The only subplot in the first half of the season that has connective tissue to Wednesday’s new mystery is the fate of her love interest, Tyler the monstrous Hyde. He’s been locked up in the basement of Willow Hill and CLEARLY has some sh-t to work out with Wednesday, never mind that someone still seems to be pulling his strings from the outside. This subplot actually has immediate relevance to Wednesday’s mystery, and as such, it flows seamlessly with both the plot points of Wednesday’s investigation and the story arc of her emotional development. Also, freed from playing a drippy love interest, Hunter Doohan is obviously having the time of his life portraying a bad guy. Tyler really went from zero to hero* during the summer break.

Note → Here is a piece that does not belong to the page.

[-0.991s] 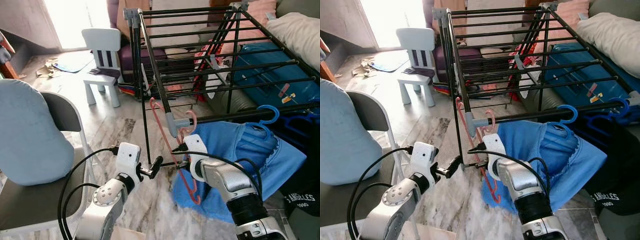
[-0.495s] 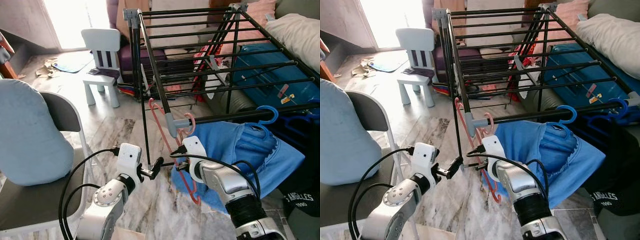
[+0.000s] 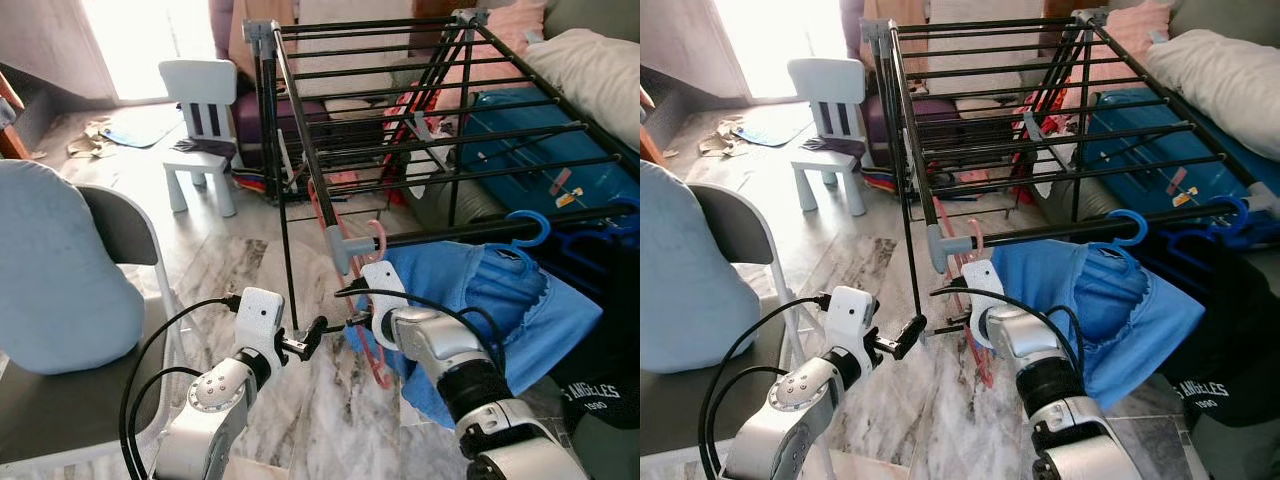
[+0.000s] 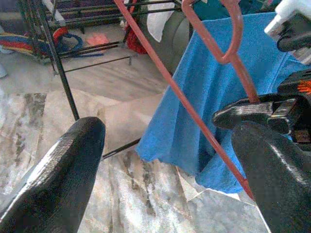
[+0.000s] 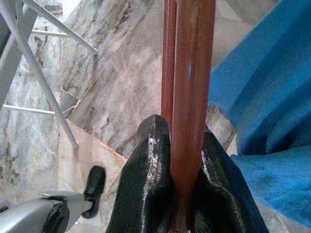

Again, this probably all comes together in the end, but this is the danger of splitting up episodes that fundamentally were not written to be separated. Season one was tonally uneven, and while season two fixes that issue and is much more tonally consistent through the first four episodes, it is still narratively uneven as too many plot threads are introduced that seem like nothing more than a reason for that character to be on screen (main culprit: Pugsley). There is more to like about Wednesday this time around, though, beginning and ending with Jenna Ortega. She’s just so much fun as Wednesday, it never gets old watching her scowl her way through an investigation and family drama. I just wish there was a little more of Wednesday in her own show.
*Murderous monster
Wednesday season two, part one, is now streaming exclusively on Netflix. Part two premieres on September 3, 2025.